Polri: Pasutri Bom Bunuh Diri di Makassar Baru Menikah 6 Bulan

LIMAPAGI – Teka teki pelaku bom bunuh diri di depan halaman Gereja Katedral Makassar, Sulawesi Selatan (Sulsel) perlahan mulai terungkap.

Kadiv Humas Polri Irjen Pol Argo Yuwono mengatakan, pelaku bom bunuh diri terdiri dari seorang laki-laki dan perempuan.

“Betul pelaku pasangan suami istri (pasutri) baru menikah 6 bulan,” kata Argo dalam keterangan tertulisnya, Senin, 29 Maret 2021.

Pascabom bunuh diri, juga beredar foto seorang laki-laki mengendarai sepeda motor matic berboncengan dengan seorang wanita. Motor dengan nomor polisi DD 5984 MD tersebut tampak hancur.

Argo menyampaikan, identitas laki-laki tersebut adalah L. Sementara yang wanita berinisial YSF.

“Pekerjaaan swasta. Penyelidikan masih terus dilakukan termasuk mengungkap pelakunya lainnya,” ujar Argo.

Dia mengatakan, sejumlah tempat sudah digeledah untuk mencari bukti lainnya termasuk rumah pelaku.

“Kita tunggu hasil kerja anggota di lapangan. Dan kami berharap semua dapat diungkap dengan jelas,” kata jenderal bintang dua ini.

Sementara itu, jumlah korban luka akibat bom bunuh diri yang masih dirawat di rumah sakit tinggal 15 orang. 13 korban luka di rawat di RS Bhayangkari Makassar dan 2 lainnya di RS Siloam.

“Dari 19 korban luka saat ini tinggal 15 orang. Empat lainnya diperbolehkan pulang menjalani rawat jalan,” kata Argo.

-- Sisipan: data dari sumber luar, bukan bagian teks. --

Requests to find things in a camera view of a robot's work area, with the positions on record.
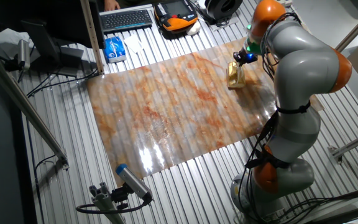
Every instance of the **keyboard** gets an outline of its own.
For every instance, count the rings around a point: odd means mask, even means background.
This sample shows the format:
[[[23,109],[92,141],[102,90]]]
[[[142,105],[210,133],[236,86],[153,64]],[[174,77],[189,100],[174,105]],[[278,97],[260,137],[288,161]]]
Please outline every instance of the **keyboard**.
[[[152,25],[147,10],[116,12],[101,16],[103,32],[138,29]]]

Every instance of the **paper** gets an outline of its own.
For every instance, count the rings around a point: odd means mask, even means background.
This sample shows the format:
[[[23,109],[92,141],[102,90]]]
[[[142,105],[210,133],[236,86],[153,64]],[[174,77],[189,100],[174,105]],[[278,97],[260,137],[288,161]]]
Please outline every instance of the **paper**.
[[[142,42],[137,38],[136,35],[132,35],[124,40],[127,47],[137,53],[140,52],[143,49]]]

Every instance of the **monitor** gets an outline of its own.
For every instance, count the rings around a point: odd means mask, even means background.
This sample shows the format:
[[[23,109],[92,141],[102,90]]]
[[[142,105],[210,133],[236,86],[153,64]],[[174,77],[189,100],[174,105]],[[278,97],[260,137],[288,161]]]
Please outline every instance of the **monitor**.
[[[105,48],[97,0],[89,0],[98,45]],[[75,76],[83,51],[61,47],[79,43],[92,47],[80,0],[0,0],[0,24],[27,32],[40,57],[30,69]]]

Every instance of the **touchscreen display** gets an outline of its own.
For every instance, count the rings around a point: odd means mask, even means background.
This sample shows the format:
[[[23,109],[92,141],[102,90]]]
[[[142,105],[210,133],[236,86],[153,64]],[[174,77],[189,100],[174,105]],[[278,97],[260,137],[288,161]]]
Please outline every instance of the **touchscreen display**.
[[[167,6],[169,14],[175,15],[187,15],[189,14],[189,9],[185,6],[185,4],[181,1],[168,2],[165,3]]]

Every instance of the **blue cap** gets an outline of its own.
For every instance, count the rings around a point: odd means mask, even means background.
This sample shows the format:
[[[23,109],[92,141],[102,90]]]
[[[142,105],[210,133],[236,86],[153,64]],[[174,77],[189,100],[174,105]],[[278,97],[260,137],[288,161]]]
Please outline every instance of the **blue cap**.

Kapolri Jenderal Polisi Listyo Sigit Prabowo sebelumnya menyatakan, dua pelaku bom bunuh diri berjenis kelamin laki-laki dan perempuan. Keduanya, kata Sigit, tergabung dalam kelompok teroris Jamaah Ansharut Daulah (JAD).

Kedua pelaku juga pernah melakukan aksi pengeboman di Jolo, Filipina. Bom bunuh diri di depan Gereja Katedral Makassar terjadi pada Minggu, 28 Maret 2021 pukul 10.28 WITA.